Linux supports a lot of file systems. There are kinds of file systems, for eaxmple ext2/3/4, xfs is for local storage, proc and sys are pseudo file systems and nfs is network file system.

Whenever we want to use a new storage, we need first make file system on it and then mount it in OS. After that, the user can access the data in the new storage.

This post is the onte for mount system call. Following is the definition of mount system call:

    #include <sys/mount.h>

    int mount(const char *source, const char *target,
            const char *filesystemtype, unsigned long mountflags,
            const void *data);

The first argument ‘source’ often specifies a storage device’s pathname. The second argument ‘target’ sepcifies the location the ‘source’ will be attached. The ‘filesystemtype’ specifies file system name such as ‘ext4’, ‘xfs’, ‘iso9660’ and so on. The final argument ‘data’ is interpreted by different filesystems.

mount syscall is defined in fs/namespace.c.

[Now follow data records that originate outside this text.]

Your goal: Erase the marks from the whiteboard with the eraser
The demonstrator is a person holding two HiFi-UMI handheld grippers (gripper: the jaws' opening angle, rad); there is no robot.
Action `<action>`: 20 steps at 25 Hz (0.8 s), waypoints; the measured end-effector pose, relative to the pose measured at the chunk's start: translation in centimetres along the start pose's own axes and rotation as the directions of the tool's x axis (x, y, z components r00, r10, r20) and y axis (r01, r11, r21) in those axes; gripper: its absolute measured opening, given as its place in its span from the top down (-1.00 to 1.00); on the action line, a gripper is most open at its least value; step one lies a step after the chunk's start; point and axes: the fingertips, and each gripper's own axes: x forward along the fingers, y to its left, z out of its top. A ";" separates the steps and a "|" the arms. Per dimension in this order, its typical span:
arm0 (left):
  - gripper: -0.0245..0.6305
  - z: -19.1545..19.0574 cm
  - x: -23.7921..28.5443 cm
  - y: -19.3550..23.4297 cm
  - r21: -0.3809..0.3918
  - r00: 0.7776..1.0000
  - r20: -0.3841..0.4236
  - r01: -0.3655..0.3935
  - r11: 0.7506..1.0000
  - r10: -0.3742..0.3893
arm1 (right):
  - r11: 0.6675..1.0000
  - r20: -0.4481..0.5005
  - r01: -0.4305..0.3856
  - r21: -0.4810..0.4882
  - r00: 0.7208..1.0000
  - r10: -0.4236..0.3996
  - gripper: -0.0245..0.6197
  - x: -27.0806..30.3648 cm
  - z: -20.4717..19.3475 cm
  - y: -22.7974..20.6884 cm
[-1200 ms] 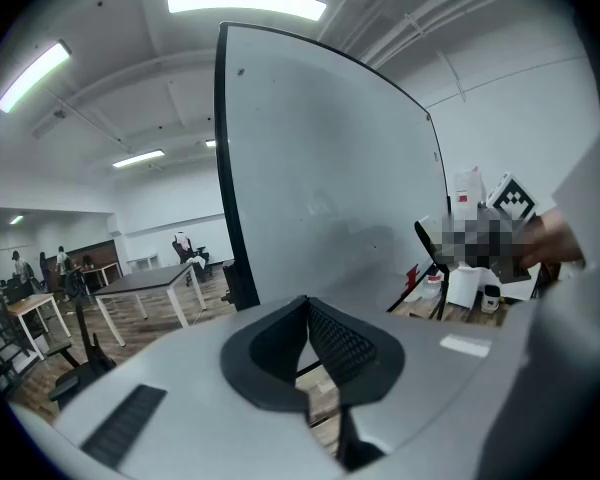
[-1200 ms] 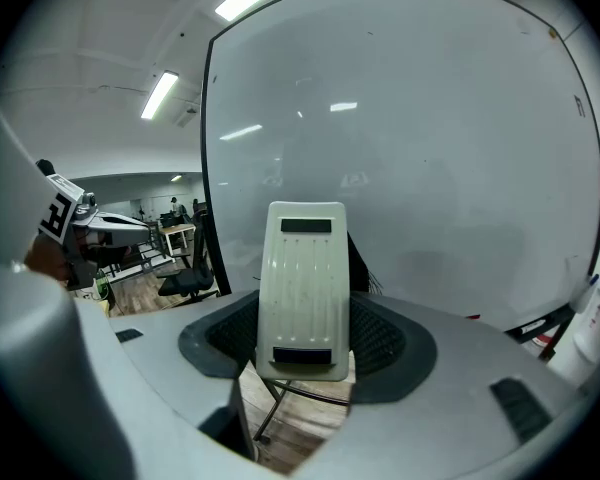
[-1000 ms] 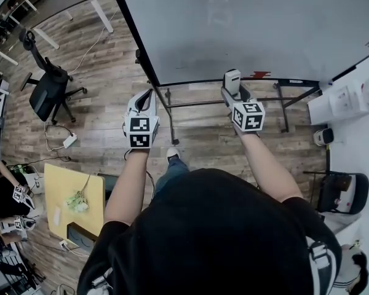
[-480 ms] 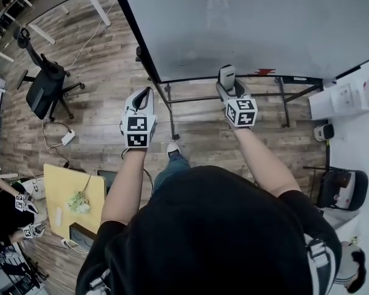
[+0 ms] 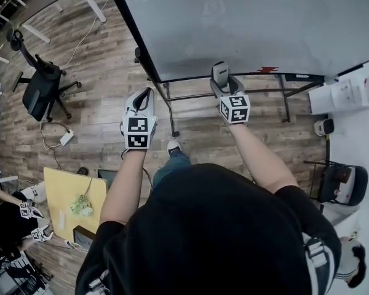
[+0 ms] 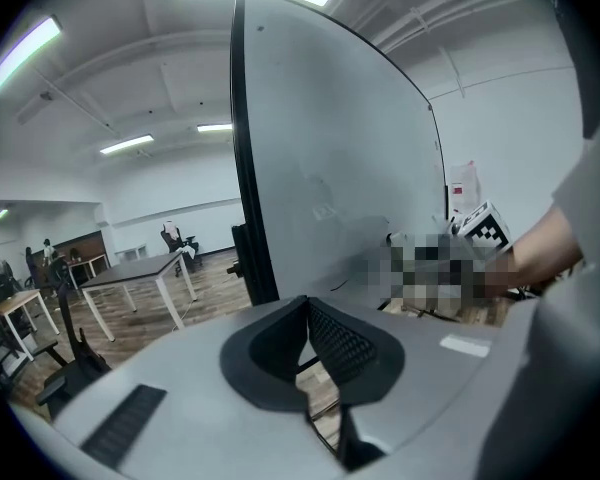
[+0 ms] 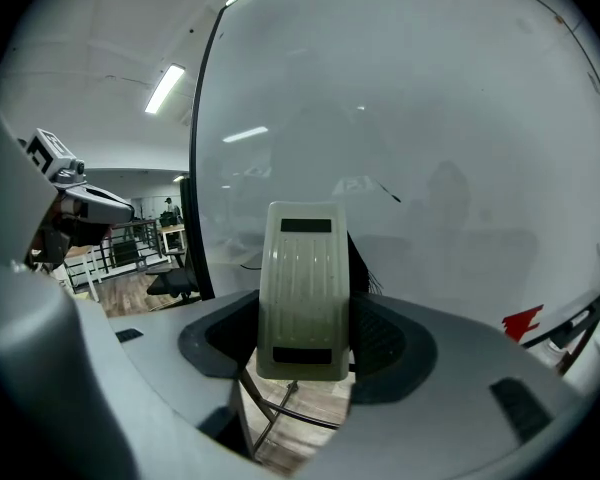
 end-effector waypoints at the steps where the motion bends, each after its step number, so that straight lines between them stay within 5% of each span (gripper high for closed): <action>1: 0.88 -0.1 0.2 0.1 0.000 1.000 -0.002 0.003 1.000 -0.003 | 1.000 0.002 0.001 -0.001 1.000 -0.001 0.14 0.4 -0.1 0.0; 20: 0.88 -2.5 2.6 1.9 -0.016 0.999 -0.044 0.031 0.999 -0.032 | 1.000 -0.014 0.007 -0.003 1.000 -0.007 0.15 6.1 -1.2 1.6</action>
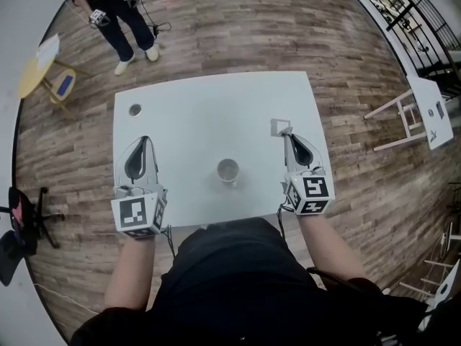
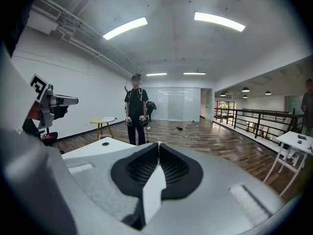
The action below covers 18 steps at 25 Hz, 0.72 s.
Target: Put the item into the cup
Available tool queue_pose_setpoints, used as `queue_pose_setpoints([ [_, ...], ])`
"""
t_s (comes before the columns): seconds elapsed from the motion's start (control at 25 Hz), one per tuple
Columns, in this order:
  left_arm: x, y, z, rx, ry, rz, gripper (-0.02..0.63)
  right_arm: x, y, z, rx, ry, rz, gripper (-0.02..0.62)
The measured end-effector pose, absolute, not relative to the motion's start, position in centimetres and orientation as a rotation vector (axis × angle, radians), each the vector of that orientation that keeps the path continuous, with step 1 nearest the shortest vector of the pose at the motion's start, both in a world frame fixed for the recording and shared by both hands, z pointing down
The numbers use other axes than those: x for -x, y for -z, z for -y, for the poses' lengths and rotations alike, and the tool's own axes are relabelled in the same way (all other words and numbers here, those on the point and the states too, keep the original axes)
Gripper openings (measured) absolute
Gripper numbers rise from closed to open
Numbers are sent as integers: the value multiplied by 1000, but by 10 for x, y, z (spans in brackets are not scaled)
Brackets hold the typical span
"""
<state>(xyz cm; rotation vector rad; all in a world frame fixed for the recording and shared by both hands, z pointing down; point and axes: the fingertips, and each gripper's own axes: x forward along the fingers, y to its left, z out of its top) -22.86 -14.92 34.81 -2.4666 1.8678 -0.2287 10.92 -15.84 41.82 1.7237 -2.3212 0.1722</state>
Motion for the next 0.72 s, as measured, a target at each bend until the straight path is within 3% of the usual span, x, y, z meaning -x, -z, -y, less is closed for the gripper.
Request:
queue_pose_setpoints([
  [0.72, 271, -346, 113, 2336, 251, -2056, 8, -43, -416, 156, -1490, -141, 2483, 14],
])
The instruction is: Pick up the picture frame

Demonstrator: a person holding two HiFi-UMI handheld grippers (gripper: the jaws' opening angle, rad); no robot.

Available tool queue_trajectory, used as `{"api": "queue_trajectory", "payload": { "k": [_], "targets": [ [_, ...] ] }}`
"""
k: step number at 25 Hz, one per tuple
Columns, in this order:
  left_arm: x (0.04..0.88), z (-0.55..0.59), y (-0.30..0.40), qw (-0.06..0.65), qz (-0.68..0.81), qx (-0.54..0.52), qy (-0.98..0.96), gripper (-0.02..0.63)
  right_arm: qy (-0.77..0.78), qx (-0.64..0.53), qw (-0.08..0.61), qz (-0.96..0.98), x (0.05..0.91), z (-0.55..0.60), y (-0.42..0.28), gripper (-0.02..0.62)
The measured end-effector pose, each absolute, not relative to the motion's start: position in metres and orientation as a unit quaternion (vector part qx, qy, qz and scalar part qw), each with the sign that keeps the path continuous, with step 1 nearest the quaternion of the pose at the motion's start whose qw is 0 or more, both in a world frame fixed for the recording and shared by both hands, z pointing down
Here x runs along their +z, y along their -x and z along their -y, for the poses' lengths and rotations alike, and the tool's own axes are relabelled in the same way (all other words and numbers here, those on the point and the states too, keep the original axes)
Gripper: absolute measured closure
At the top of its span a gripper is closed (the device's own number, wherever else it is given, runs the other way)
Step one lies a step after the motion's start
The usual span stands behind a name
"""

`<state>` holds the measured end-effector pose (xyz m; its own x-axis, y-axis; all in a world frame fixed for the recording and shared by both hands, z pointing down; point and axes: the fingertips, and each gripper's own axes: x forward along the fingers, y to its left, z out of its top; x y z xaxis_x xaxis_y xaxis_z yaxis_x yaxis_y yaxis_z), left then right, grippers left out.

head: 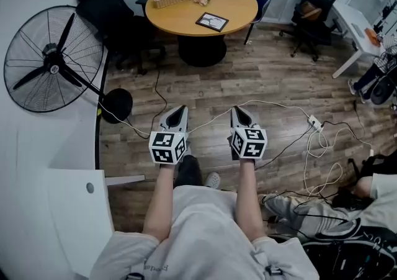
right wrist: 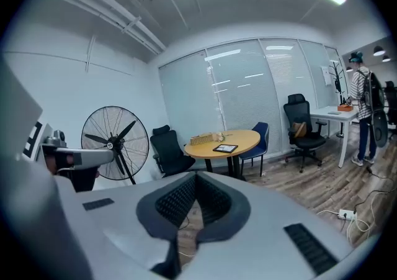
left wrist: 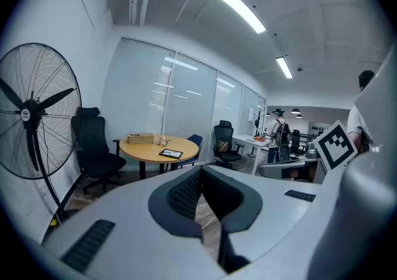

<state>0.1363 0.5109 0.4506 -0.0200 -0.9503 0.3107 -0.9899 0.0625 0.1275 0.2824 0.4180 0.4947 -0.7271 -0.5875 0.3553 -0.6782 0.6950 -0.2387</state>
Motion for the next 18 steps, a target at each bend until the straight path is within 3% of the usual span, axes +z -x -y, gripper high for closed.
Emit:
{"api": "queue_trajectory", "payload": {
  "k": [18],
  "targets": [
    [0.445,-0.394,-0.052,0.172,0.713,0.030,-0.679,0.580,-0.328,0.168,0.165,0.915,0.501,-0.320,-0.213,0.571]
  ]
}}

    SYSCALL_DEFINE5(mount, char __user *, dev_name, char __user *, dir_name,
            char __user *, type, unsigned long, flags, void __user *, data)
    {
        int ret;
        char *kernel_type;
        char *kernel_dev;
        unsigned long data_page;

        kernel_type = copy_mount_string(type);
        ret = PTR_ERR(kernel_type);
        if (IS_ERR(kernel_type))
            goto out_type;

        kernel_dev = copy_mount_string(dev_name);
        ret = PTR_ERR(kernel_dev);
        if (IS_ERR(kernel_dev))
            goto out_dev;

        ret = copy_mount_options(data, &data_page);
        if (ret < 0)
            goto out_data;

        ret = do_mount(kernel_dev, dir_name, kernel_type, flags,
            (void *) data_page);

        free_page(data_page);
    out_data:
        kfree(kernel_dev);
    out_dev:
        kfree(kernel_type);
    out_type:
        return ret;
    }

Copy the userspace argument to kernel and then transfer the control to ‘do_mount’.

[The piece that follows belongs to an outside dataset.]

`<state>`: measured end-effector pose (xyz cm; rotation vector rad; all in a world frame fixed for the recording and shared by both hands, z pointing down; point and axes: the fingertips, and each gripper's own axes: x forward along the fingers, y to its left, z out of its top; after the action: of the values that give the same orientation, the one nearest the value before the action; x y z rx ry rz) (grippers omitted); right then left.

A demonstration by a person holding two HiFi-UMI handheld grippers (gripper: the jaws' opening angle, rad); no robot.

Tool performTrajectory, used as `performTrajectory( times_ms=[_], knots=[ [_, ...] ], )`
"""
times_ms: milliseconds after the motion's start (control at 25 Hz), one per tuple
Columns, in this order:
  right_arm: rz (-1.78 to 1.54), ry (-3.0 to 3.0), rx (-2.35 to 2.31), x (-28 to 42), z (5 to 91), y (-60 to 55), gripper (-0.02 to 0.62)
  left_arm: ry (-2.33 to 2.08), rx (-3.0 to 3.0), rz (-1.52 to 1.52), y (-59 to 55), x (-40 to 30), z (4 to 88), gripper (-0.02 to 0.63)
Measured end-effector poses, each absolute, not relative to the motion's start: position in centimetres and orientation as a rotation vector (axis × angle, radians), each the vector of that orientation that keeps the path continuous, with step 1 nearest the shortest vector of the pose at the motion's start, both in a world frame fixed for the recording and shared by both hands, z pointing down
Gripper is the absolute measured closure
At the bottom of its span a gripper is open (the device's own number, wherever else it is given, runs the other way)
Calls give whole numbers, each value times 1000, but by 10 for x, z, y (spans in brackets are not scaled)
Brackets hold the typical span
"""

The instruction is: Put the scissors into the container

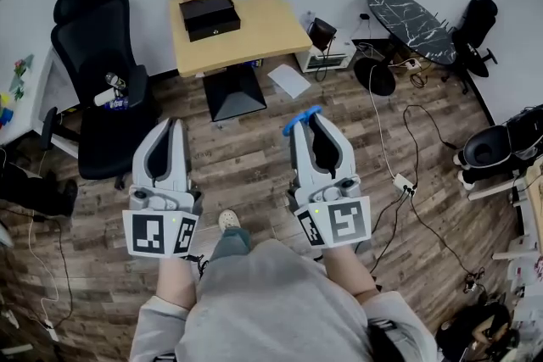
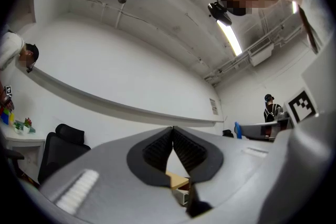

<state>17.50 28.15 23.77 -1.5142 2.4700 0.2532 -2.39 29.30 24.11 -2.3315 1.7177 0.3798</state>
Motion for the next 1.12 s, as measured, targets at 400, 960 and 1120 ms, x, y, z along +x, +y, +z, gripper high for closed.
performTrajectory(
  times_ms=[400,960,1120],
  knots=[
    [271,2433,-1560,131,226,194,522,1667,-2371,394,196,-67,233,548],
    [274,2404,-1609,78,234,118,522,1637,-2413,402,113,-121,244,548],
    [272,2399,-1609,80,235,93,522,1644,-2419,389,89,-120,249,548]
  ],
)
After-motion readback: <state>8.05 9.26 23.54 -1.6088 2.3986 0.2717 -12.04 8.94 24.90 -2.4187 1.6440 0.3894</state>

‘do_mount’ first get the ‘path’ struct of userspace specified directory path. struct ‘path’ contains ‘vfsmount’ and ‘dentry’ and is used to present a directory patch’s dentry. Then ‘do_mount’ according to ‘flags’ value and call corresponding function, such as ‘do_remount’, ‘do_lookback’, ‘do_change_type’ and so on. The default call is ‘do_new_mount’. This add a new mount to a directory.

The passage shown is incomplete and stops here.